Computational duct aeroacoustics using CE/SE method

One-step duct aeroacoustic simulation has received attention from aerospace and mechanical high-pressure fluid-moving system manufacturers for quite some time. They aim to simulate the unsteady flow and acoustic field in the duct simultaneously in order to investigate the aeroacoustic generation mechanisms. Because of the large length and energy scale disparities between the acoustic far field and the aerodynamic near field, highly accurate and high-resolution simulation scheme is required. This involves the use of high order compact finite difference and time advancement schemes in simulation. However, in this situation, large buffer zones are always needed to suppress the spurious numerical waves emanating from computational boundaries. This further increases the computational resources to yield accurate results. On the other hand, for such flow device as turbocharger, the sudden release of high pressure might results in the occurrence of propagating pressure discontinuity (shock wave) with local supersonic Mach number. Usually numerical aeroacoustic scheme that is good for low Mach number flow is not able to give satisfactory simulation results.
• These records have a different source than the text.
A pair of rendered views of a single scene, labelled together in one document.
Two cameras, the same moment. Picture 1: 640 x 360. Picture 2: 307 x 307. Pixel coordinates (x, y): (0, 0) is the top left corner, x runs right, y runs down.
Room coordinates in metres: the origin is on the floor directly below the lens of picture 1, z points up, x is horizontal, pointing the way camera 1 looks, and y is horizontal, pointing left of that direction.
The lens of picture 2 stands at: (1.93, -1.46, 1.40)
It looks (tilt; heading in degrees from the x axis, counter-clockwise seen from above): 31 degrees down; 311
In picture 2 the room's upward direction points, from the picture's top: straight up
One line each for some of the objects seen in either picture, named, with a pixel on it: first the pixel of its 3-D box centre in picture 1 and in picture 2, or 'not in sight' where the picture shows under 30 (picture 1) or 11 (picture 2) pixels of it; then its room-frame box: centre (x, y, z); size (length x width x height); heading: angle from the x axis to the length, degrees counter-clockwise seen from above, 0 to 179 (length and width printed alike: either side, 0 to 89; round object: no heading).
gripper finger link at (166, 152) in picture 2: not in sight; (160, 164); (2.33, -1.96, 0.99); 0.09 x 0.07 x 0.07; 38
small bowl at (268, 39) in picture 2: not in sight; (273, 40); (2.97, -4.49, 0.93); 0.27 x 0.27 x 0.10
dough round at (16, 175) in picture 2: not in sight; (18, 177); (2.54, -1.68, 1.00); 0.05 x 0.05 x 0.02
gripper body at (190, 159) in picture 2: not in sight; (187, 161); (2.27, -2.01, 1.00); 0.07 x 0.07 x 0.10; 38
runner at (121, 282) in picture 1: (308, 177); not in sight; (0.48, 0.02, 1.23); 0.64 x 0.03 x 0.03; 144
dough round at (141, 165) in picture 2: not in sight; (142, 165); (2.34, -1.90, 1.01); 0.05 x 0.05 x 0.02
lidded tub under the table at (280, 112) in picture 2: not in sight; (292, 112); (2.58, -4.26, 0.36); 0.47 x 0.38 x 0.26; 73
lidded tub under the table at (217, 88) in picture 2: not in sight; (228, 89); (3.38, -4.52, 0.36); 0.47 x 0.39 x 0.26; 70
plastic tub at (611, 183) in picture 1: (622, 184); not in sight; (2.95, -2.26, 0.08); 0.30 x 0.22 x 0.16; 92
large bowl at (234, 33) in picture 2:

Therefore, the aeroacoustic research community has been looking for a more efficient one-step duct aeroacoustic simulation scheme that has the comparable accuracy to the finite-difference approach with smaller buffer regions, yet is able to give accurate solutions from subsonic to low supersonic flflows. The conservation element and solution element (CE/SE) scheme is one of the possible schemes satisfying the above requirement. This paper aims to report the development of a CE/SE scheme for one-step duct aeroacoustic simulation and illustrate its robustness and effectiveness with two selected benchmark problems. One is the shock propagation at duct junctions and the trailing edge noise problem (Problem 2 in Category 4, the Fourth CAA Workshop of AIAA).